ATTAQUES CONTRE LE TRANSPORT MARITIME
Le détroit d’Ormuz, un passage étroit entre l’Iran et Oman qui marque l’entrée du golfe Persique, acheminait un cinquième des flux mondiaux de pétrole et de gaz naturel liquéfié avant la guerre.
Les contrats à terme sur le Brent, référence du marché
LCOc1 , ont bondi depuis le début de la guerre en février, atteignant un pic à 126 dollars le baril, soit environ 75 % de plus que les niveaux d’avant-guerre, avec des fluctuations reflétant les inquiétudes quant aux perturbations de l’approvisionnement en pétrole du Golfe et les signaux contradictoires concernant les pourparlers de paix.
Mardi, lors d’incidents distincts, une attaque présumée des Houthis contre un petit cargo a tué quatre membres d’équipage dans le détroit de Bab el-Mandeb, tandis qu’un hélicoptère MH-60 de la marine américaine a tiré deux missiles Hellfire pour mettre hors d’état de fonctionner le système de direction d’un cargo battant pavillon panaméen , a indiqué l’armée américaine.

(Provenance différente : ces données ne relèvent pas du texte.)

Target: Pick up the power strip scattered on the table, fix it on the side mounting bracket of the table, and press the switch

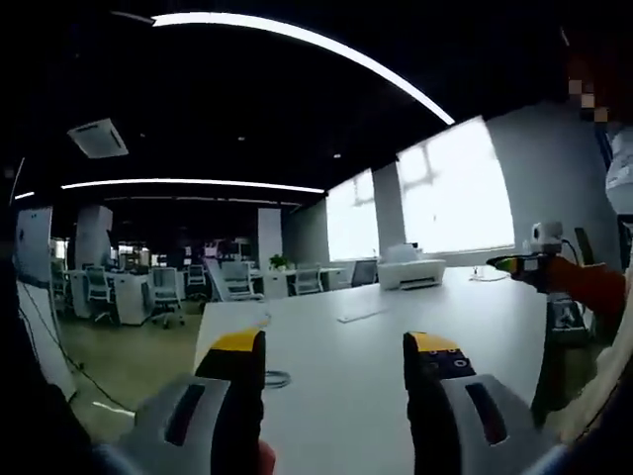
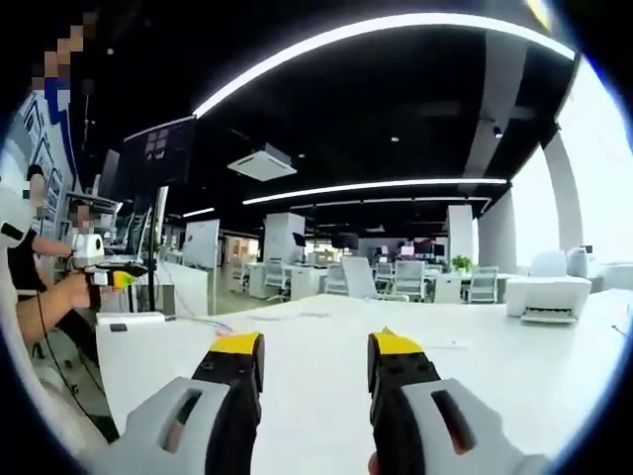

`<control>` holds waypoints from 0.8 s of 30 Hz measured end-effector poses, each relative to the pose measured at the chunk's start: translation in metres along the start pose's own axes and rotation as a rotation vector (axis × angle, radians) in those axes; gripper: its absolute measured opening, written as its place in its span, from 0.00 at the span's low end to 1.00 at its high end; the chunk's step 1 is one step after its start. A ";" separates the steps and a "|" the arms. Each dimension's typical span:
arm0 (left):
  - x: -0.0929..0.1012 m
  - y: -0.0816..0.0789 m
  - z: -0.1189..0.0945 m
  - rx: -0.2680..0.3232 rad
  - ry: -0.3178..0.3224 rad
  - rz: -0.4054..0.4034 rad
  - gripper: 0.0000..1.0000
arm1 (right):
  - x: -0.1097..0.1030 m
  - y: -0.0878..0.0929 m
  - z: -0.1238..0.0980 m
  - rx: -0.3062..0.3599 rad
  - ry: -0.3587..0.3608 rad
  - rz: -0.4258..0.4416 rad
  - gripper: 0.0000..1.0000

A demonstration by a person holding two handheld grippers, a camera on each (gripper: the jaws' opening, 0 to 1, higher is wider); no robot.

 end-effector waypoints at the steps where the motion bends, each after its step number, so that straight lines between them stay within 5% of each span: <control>1: 0.000 0.003 0.001 -0.005 -0.003 0.006 0.60 | 0.000 0.005 0.000 -0.007 0.004 -0.003 0.39; 11: -0.001 0.019 0.004 -0.041 -0.026 -0.015 0.60 | 0.003 0.032 0.001 -0.022 0.022 0.042 0.41; 24: -0.005 0.033 0.017 -0.054 -0.013 -0.046 0.60 | 0.009 0.037 0.007 -0.044 0.031 0.053 0.43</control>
Point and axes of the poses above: the point that each gripper's makers call its tool centre point, and the gripper's own axes: z roughly forward along the fingers, x roughly to its right, y roughly out of its underside, the point moved 1 cm from there along -z, roughly backward along the fingers, and after that the axes turned 4 degrees about y, right-handed, at the moved point
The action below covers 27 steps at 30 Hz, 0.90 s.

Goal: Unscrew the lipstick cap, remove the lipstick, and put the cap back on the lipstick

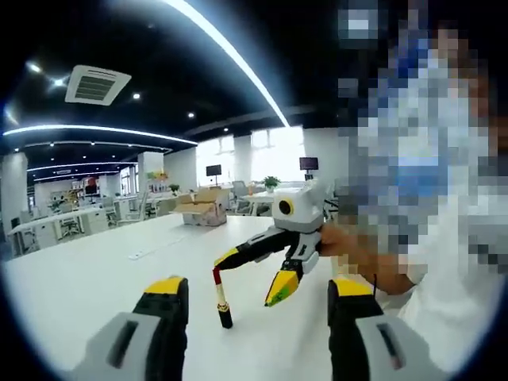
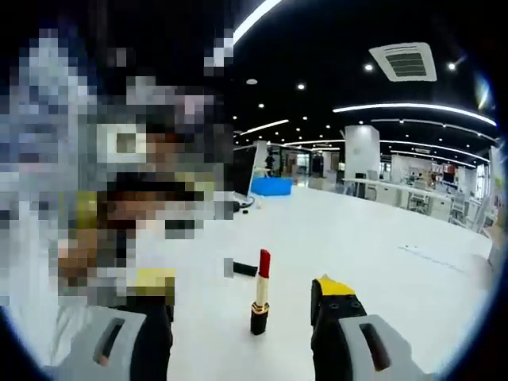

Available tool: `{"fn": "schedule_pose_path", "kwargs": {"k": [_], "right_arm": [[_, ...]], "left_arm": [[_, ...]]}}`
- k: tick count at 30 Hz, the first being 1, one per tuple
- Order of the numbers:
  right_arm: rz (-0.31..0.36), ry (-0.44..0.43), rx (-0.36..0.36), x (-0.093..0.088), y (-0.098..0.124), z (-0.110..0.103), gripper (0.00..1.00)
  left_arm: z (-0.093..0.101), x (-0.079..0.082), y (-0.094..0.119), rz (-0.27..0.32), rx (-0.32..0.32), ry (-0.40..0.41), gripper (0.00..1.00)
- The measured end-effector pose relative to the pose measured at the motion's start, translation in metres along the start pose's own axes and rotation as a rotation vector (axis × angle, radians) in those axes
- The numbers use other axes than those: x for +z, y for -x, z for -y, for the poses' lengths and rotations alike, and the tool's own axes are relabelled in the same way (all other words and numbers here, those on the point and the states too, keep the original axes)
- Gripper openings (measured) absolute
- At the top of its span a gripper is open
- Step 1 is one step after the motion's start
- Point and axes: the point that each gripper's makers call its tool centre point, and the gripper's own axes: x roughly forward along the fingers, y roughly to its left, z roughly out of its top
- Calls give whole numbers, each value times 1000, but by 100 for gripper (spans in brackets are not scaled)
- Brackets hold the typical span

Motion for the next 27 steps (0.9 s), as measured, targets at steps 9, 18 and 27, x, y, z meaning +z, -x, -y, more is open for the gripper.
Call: {"fn": "schedule_pose_path", "kwargs": {"k": [9, 18, 27], "right_arm": [[0, 46, 40, 17, 47, -11, 66], [10, 97, 63, 26, 86, -21, 65], [0, 79, 29, 24, 94, -12, 65]], "left_arm": [[-4, 1, 8, 4, 6, 9, 71], [-9, 3, 25, 37, -37, 36, 65], [-30, -5, 35, 24, 1, 52, 65]]}}
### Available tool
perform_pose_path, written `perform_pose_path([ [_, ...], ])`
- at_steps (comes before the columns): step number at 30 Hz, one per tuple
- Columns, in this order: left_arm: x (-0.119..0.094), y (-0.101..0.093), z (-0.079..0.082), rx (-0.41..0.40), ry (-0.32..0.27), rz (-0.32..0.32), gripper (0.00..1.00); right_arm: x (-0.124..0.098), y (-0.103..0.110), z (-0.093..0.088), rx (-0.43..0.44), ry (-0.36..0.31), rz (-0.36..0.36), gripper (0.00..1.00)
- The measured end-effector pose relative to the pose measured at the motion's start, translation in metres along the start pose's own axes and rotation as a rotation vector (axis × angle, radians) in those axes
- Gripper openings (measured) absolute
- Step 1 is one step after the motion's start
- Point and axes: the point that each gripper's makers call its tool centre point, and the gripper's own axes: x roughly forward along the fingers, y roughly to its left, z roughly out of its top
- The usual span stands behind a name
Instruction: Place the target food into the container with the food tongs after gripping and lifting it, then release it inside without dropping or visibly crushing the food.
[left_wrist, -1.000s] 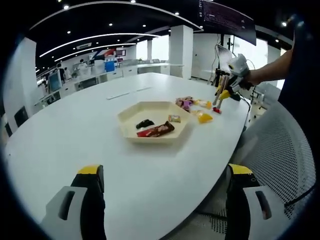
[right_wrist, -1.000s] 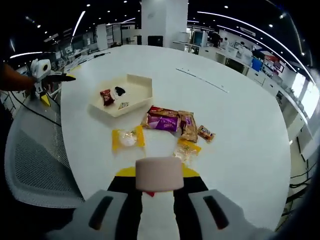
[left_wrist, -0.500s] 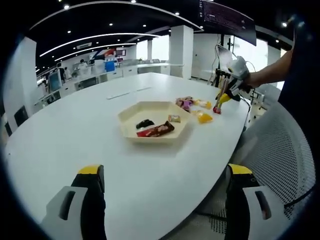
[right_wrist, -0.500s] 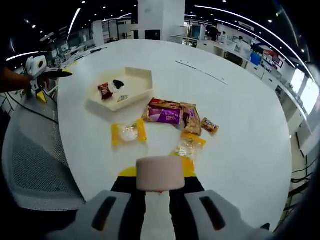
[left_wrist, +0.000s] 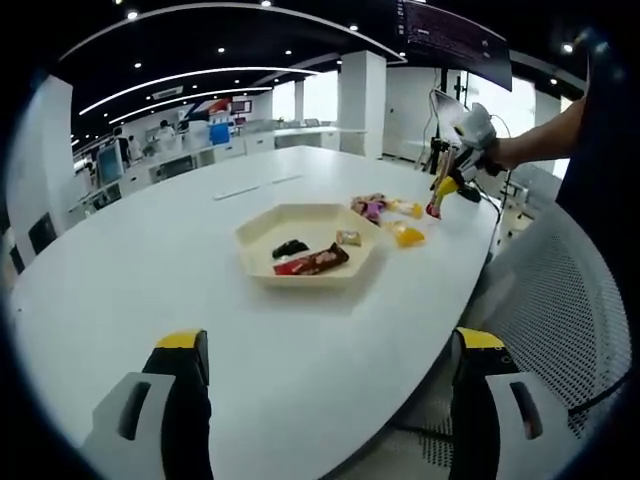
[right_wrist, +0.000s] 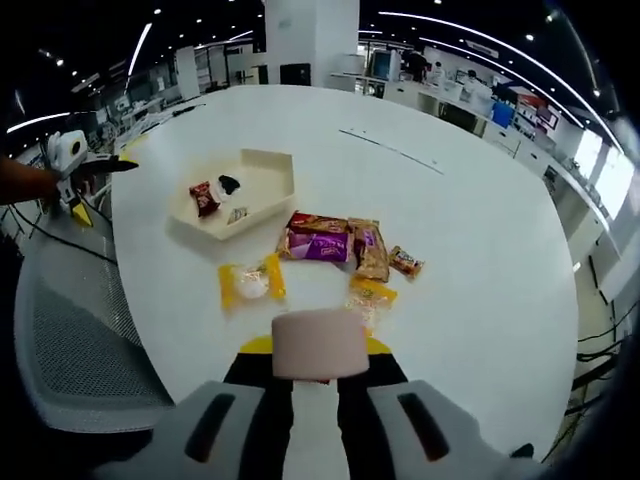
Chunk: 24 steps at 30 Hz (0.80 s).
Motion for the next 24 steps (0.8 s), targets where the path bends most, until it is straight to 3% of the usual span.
perform_pose_path([
  [24, 0.0, -0.001, 0.0, -0.004, 0.0, -0.003, 0.98, -0.052, -0.026, 0.087, -0.109, -0.014, -0.043, 0.16],
])
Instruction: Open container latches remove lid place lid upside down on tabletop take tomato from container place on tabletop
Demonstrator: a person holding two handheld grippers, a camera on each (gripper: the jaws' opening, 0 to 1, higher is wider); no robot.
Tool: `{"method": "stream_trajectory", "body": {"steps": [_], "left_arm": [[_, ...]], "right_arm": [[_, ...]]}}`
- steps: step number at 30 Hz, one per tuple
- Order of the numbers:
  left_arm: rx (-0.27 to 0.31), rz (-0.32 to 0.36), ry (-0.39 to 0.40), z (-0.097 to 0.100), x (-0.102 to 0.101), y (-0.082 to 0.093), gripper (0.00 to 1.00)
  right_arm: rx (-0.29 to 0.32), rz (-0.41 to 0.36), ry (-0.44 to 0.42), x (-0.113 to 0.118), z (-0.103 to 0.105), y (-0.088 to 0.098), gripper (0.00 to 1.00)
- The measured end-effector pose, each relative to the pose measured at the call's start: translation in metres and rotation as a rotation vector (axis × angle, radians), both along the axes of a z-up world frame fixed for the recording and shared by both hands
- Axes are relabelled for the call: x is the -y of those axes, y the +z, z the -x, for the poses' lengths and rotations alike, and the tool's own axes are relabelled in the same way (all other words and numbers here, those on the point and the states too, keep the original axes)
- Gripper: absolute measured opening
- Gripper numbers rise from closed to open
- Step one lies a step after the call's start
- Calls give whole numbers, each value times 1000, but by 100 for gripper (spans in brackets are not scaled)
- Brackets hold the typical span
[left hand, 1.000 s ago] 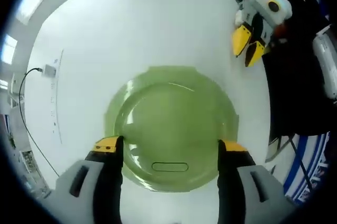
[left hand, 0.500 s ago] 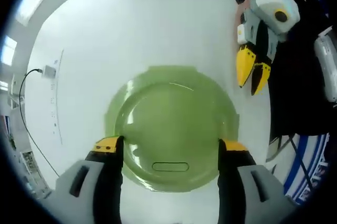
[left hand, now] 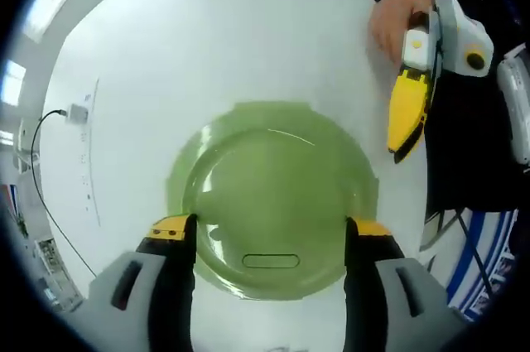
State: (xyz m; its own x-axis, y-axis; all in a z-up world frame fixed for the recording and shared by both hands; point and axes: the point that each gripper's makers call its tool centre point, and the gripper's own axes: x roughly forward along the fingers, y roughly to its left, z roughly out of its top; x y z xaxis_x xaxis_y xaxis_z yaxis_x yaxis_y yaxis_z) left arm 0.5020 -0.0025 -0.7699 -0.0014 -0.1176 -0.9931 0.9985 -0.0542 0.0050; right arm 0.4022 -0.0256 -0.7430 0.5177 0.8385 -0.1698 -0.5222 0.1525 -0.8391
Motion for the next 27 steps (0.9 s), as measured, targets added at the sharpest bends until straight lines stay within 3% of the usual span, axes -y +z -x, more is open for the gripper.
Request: {"method": "stream_trajectory", "body": {"steps": [4,7,15,21,23,27], "left_arm": [[4,11,1,-2,0,0,68],[11,11,0,-4,0,0,66],[16,-17,-4,-6,1,0,65],[15,-13,-3,-6,0,0,65],[16,-11,-2,-6,0,0,65],[16,-8,14,-7,0,0,65]], "right_arm": [[160,124,68,-9,3,-2,14],[237,232,101,-13,2,-11,14],[324,267,153,-22,0,-12,14],[494,362,205,-31,-2,-16,14],[516,376,217,-32,-3,-20,14],[661,411,246,-38,-4,-16,14]]}}
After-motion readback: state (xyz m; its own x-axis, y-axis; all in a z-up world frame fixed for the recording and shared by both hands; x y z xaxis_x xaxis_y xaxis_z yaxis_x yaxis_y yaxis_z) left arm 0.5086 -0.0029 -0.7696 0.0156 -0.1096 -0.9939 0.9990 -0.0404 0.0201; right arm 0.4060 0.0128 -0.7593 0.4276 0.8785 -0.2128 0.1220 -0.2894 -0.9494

Les cours du pétrole ont augmenté avant de se stabiliser dans un contexte de forte volatilité mercredi, après que les prévisionnistes ont revu à la baisse leurs estimations concernant la demande de pétrole pour 2026. Les contrats à terme sur le Brent s’échangeaient à environ 88 dollars le baril et ceux sur le West Texas Intermediate américain à environ 83 dollars le baril.